* Problem *
Among the lines of the records, find all that carry the word "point" and copy them.

* Materials provided *
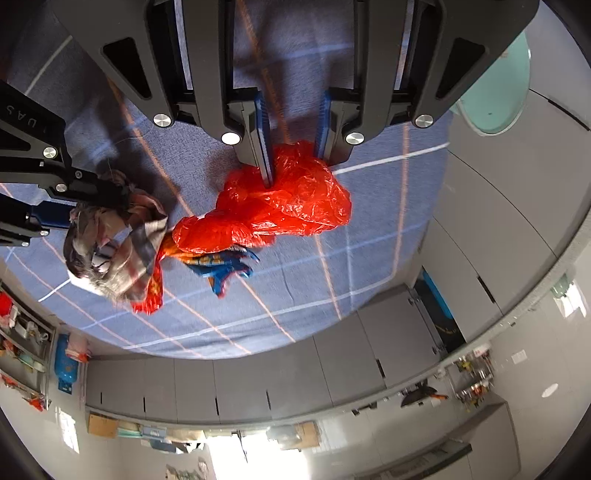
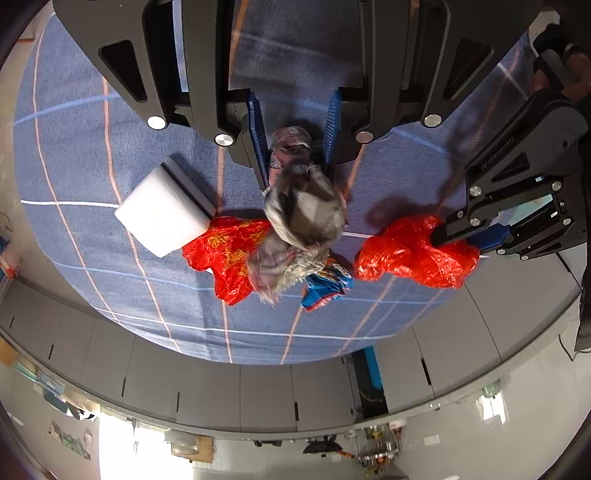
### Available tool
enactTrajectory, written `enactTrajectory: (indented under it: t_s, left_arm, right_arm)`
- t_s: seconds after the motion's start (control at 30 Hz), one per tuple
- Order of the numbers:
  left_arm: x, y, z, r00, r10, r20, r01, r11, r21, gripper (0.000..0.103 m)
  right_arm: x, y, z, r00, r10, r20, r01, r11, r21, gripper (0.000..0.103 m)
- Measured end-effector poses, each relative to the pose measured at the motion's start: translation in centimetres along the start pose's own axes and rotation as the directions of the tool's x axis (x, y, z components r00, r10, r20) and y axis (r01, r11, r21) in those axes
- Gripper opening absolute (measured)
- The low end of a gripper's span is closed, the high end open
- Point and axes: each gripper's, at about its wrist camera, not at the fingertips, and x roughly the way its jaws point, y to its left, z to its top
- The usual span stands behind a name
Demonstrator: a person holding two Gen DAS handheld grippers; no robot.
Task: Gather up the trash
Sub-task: 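Grasp the red plastic bag with the left tool while the right tool grasps the grey cloth, then carry the red bag and grey cloth in both tools over the teal wastebasket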
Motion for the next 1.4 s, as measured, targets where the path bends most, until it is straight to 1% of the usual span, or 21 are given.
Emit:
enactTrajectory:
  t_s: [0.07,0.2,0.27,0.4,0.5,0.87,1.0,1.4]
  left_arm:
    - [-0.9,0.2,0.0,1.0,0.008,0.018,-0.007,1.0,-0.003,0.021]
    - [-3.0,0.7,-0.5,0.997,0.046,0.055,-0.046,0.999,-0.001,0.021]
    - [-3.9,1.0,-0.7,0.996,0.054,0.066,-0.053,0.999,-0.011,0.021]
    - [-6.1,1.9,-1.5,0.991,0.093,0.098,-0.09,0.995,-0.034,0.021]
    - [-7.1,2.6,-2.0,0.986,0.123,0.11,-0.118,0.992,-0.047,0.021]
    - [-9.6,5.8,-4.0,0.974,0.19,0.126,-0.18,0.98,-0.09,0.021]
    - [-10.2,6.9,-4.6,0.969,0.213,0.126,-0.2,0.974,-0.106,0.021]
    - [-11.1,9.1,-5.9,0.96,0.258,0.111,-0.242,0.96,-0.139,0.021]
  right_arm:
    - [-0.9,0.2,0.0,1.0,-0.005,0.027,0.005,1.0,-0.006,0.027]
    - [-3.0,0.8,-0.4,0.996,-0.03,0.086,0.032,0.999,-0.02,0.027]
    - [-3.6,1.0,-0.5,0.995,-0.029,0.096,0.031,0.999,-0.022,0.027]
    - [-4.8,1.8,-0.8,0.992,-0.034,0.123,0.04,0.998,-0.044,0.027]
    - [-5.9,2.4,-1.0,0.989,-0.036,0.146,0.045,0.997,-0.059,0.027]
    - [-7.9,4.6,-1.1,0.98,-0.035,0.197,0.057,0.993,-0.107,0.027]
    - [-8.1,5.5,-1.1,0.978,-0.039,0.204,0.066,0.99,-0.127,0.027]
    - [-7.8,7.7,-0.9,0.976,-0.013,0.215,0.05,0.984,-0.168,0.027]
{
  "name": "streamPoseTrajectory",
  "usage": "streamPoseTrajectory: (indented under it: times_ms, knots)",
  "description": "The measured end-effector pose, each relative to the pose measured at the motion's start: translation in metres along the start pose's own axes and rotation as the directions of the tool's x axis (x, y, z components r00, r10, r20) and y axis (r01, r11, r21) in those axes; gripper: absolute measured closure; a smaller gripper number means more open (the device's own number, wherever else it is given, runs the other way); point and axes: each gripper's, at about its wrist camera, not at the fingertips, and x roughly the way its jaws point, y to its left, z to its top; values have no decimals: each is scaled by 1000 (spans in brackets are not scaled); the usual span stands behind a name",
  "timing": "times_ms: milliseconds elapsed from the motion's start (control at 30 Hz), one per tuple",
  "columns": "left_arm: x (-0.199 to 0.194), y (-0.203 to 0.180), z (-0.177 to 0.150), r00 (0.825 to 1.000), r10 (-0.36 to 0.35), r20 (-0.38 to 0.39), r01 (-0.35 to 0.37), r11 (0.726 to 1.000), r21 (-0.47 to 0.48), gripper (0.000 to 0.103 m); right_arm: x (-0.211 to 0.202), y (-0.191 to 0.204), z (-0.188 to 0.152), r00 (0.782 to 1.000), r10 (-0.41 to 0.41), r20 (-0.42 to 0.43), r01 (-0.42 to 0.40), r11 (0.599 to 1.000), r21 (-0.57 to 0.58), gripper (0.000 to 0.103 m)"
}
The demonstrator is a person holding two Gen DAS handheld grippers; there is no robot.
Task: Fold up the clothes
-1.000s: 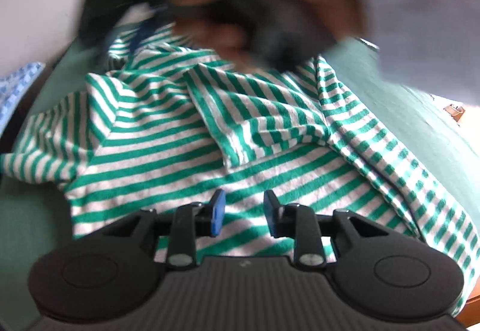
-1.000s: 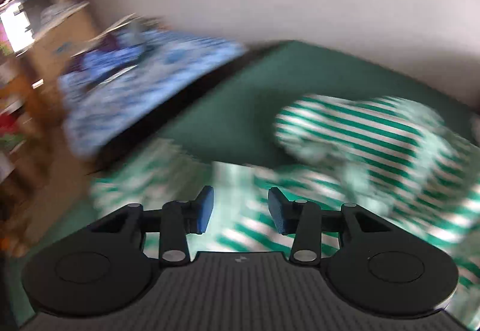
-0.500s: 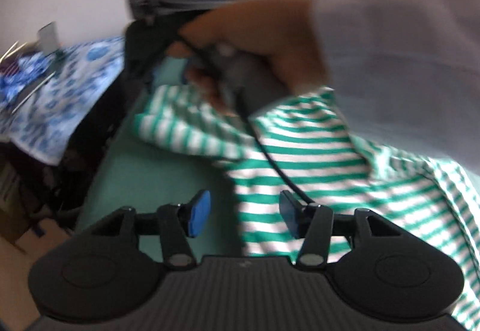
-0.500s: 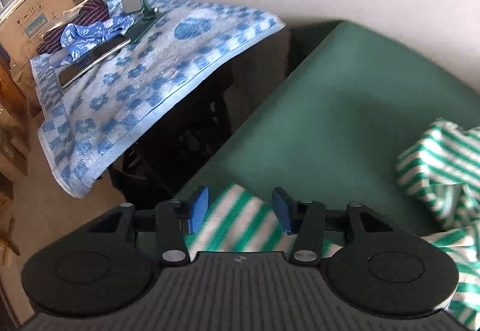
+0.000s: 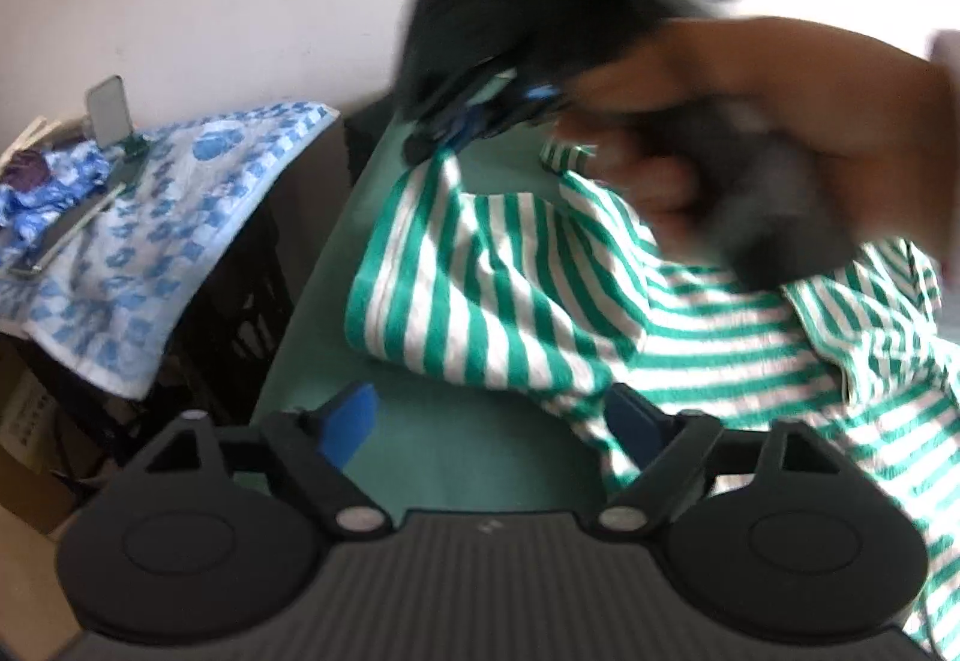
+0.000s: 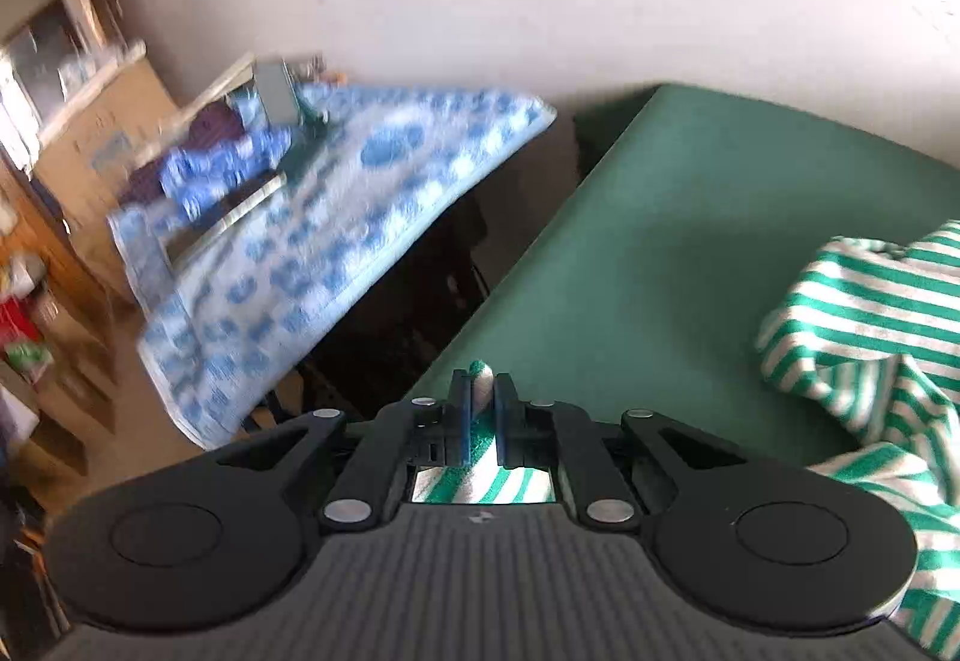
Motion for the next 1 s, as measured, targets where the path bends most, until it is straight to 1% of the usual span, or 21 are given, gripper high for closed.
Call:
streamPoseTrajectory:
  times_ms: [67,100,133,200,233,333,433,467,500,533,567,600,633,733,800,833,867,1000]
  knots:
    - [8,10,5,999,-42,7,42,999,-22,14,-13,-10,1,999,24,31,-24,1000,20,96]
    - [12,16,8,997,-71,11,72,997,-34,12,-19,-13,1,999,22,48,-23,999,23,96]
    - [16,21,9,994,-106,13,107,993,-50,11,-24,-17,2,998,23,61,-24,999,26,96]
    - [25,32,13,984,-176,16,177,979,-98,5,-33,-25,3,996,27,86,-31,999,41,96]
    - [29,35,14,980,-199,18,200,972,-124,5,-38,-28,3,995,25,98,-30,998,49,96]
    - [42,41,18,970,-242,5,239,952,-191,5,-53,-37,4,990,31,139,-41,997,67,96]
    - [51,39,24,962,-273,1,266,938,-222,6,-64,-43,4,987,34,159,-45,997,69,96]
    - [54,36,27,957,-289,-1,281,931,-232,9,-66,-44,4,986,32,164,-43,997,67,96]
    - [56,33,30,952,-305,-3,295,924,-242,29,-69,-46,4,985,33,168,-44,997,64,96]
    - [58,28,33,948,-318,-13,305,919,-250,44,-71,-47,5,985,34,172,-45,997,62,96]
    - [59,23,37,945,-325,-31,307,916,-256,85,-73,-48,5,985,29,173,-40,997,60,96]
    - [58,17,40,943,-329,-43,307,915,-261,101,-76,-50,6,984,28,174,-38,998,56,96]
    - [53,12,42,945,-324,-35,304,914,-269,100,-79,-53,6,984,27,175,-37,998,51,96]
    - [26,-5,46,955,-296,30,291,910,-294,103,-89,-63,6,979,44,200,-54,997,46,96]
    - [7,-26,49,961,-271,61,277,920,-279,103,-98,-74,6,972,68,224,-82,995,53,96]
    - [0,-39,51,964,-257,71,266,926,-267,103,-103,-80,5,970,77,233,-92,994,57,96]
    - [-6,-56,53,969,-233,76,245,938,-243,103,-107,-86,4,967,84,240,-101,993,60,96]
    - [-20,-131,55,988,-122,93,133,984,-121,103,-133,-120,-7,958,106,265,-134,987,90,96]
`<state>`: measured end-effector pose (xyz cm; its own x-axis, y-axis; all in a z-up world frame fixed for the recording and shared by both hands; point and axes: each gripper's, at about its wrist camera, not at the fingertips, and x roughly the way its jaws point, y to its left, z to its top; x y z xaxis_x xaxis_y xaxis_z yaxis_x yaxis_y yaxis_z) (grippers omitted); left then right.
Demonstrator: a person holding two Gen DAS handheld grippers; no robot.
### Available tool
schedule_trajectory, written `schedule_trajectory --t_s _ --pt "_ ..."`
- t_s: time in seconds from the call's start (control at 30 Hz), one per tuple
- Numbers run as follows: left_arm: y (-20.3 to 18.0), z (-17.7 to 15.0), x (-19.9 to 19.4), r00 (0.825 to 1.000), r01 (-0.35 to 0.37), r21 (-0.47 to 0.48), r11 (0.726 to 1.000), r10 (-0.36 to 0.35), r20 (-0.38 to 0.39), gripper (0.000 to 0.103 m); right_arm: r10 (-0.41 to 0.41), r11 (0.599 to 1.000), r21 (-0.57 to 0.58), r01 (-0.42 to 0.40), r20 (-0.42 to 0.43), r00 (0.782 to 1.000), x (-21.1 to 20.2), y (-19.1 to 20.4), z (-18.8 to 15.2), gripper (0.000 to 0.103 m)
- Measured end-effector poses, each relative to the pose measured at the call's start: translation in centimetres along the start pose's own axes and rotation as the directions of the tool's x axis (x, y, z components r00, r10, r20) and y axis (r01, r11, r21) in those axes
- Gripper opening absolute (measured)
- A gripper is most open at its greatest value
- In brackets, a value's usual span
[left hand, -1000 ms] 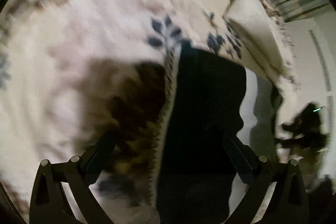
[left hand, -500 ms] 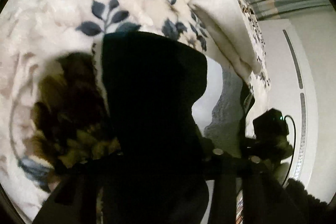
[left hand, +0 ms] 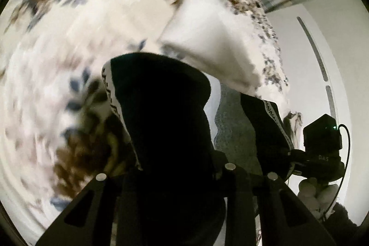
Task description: Fold small clothes
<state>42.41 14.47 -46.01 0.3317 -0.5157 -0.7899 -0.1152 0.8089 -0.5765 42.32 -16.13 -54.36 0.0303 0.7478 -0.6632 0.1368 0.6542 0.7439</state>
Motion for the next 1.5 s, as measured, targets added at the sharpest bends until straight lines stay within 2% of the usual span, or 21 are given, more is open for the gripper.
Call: schedule_trajectory --t_s 0.07,0.17,0.37,0.47,0.53,0.63,0.7,0.73,0.8,0.83,0.93,1.03,1.13,1.23,1.27,1.33,1.37,1.4,1.43,1.47,1.5 --pt "-1.8 1.8 0.0 1.000 0.006 0.031 0.999 -0.006 0.005 0.024 -0.008 1.000 -0.007 0.008 0.033 0.999 -2.1 0.9 0.8 0.024" --pt "-4.7 5.5 -0.3 0.999 0.026 0.070 0.997 -0.027 0.019 0.024 0.004 1.000 -0.009 -0.003 0.093 0.996 -6.6 2.5 4.1 0.024" --pt "-9.8 15.0 0.9 0.996 0.040 0.150 0.988 -0.050 0.067 0.024 0.040 0.999 -0.012 -0.038 0.223 0.974 -12.1 4.9 11.7 0.024" --pt "-10.1 19.7 3.6 0.998 0.039 0.160 0.986 -0.048 0.052 0.025 0.058 0.998 0.006 -0.062 0.253 0.966 -12.0 5.3 16.3 0.024" --pt "-8.9 22.4 6.9 1.000 0.021 0.145 0.989 -0.020 -0.005 0.027 0.051 0.998 0.021 -0.058 0.258 0.965 -11.2 4.6 20.4 0.024" --pt "-7.0 24.4 11.8 0.991 -0.062 0.156 0.986 0.079 -0.108 0.032 0.010 0.995 0.092 -0.032 0.223 0.975 -7.7 2.4 24.8 0.025" --pt "-6.1 24.6 13.4 0.982 -0.103 0.169 0.980 0.126 -0.137 0.033 -0.048 0.990 0.139 0.023 0.174 0.984 -5.2 1.1 26.3 0.027" --pt "-6.1 24.5 13.3 0.983 -0.108 0.178 0.978 0.132 -0.131 0.036 -0.060 0.987 0.154 0.037 0.147 0.987 -4.2 0.6 26.7 0.032" --pt "-6.0 24.3 12.4 0.987 -0.094 0.178 0.980 0.115 -0.113 0.038 -0.076 0.985 0.160 0.057 0.114 0.991 -3.1 0.3 26.8 0.037" --pt "-5.7 24.2 11.9 0.989 -0.082 0.163 0.983 0.100 -0.105 0.039 -0.057 0.986 0.161 0.039 0.112 0.992 -3.0 0.1 26.5 0.049" --pt "-4.8 23.6 11.0 0.991 -0.077 0.137 0.988 0.091 -0.097 0.040 -0.010 0.983 0.185 -0.012 0.117 0.993 -3.8 -0.8 25.1 0.068" --pt "-4.3 23.2 10.9 0.991 -0.075 0.116 0.990 0.087 -0.099 0.042 0.019 0.967 0.248 -0.062 0.174 0.985 -5.6 -2.7 21.0 0.078" --pt "-4.3 22.9 10.7 0.992 -0.077 0.121 0.990 0.088 -0.092 0.043 0.056 0.911 0.388 -0.142 0.223 0.973 -5.8 -6.1 14.8 0.081" --pt "-4.2 22.8 10.7 0.992 -0.081 0.125 0.989 0.092 -0.088 0.046 0.154 0.788 0.550 -0.276 0.258 0.954 -3.3 -9.2 8.8 0.086" --pt "-4.2 22.8 10.6 0.992 -0.084 0.128 0.988 0.095 -0.087 0.047 0.228 0.716 0.596 -0.363 0.292 0.929 -1.4 -10.2 7.2 0.087" --pt "-4.1 22.8 10.5 0.990 -0.092 0.133 0.987 0.105 -0.089 0.050 0.348 0.566 0.636 -0.525 0.393 0.851 1.1 -11.2 5.0 0.091" --pt "-4.2 22.8 10.4 0.990 -0.094 0.135 0.986 0.107 -0.089 0.050 0.397 0.475 0.633 -0.611 0.465 0.791 2.5 -11.5 4.3 0.095" --pt "-4.2 22.8 10.3 0.990 -0.096 0.138 0.986 0.109 -0.090 0.051 0.430 0.385 0.611 -0.692 0.545 0.720 3.9 -11.7 3.9 0.099" --pt "-4.1 22.9 10.3 0.989 -0.100 0.141 0.985 0.113 -0.092 0.053 0.450 0.320 0.572 -0.755 0.609 0.653 4.8 -11.7 3.8 0.102" --pt "-4.2 22.9 10.3 0.989 -0.102 0.145 0.984 0.116 -0.092 0.053 0.458 0.286 0.545 -0.788 0.645 0.612 5.2 -11.7 3.9 0.103" --pt "-4.2 23.0 10.3 0.989 -0.104 0.151 0.983 0.119 -0.093 0.054 0.461 0.237 0.490 -0.839 0.704 0.541 5.8 -11.5 4.2 0.103"
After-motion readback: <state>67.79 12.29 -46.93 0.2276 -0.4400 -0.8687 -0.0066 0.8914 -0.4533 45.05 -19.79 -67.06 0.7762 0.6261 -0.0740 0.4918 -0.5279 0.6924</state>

* Exercise solution *
- Point and axes: each gripper's, at about its wrist camera, not at the fingertips, and x roughly the way its jaws point, y to its left, z to its top
  "description": "The measured end-effector pose, each relative to the pose measured at the motion's start: translation in metres along the start pose's own axes and rotation as the directions of the tool's x axis (x, y, z components r00, r10, r20) and y axis (r01, r11, r21) in those axes; gripper: absolute measured closure; a smaller gripper number means more open (the device's own number, wherever else it is given, runs the other way); point and axes: each gripper's, at about its wrist camera, not at the fingertips, and x roughly the way its jaws point, y to its left, z to its top; values have no decimals: each is scaled by 1000 (spans in brackets are not scaled); the usual span stands behind a name",
`<state>`: measured end-effector pose (xyz cm; its own x-axis, y-axis; all in a z-up world frame fixed for the recording and shared by both hands; point and axes: each gripper's, at about its wrist camera, not at the fingertips, and x roughly the way its jaws point, y to its left, z to its top; x y z xaxis_x xaxis_y xaxis_z yaxis_x yaxis_y yaxis_z) (grippers omitted); left then right.

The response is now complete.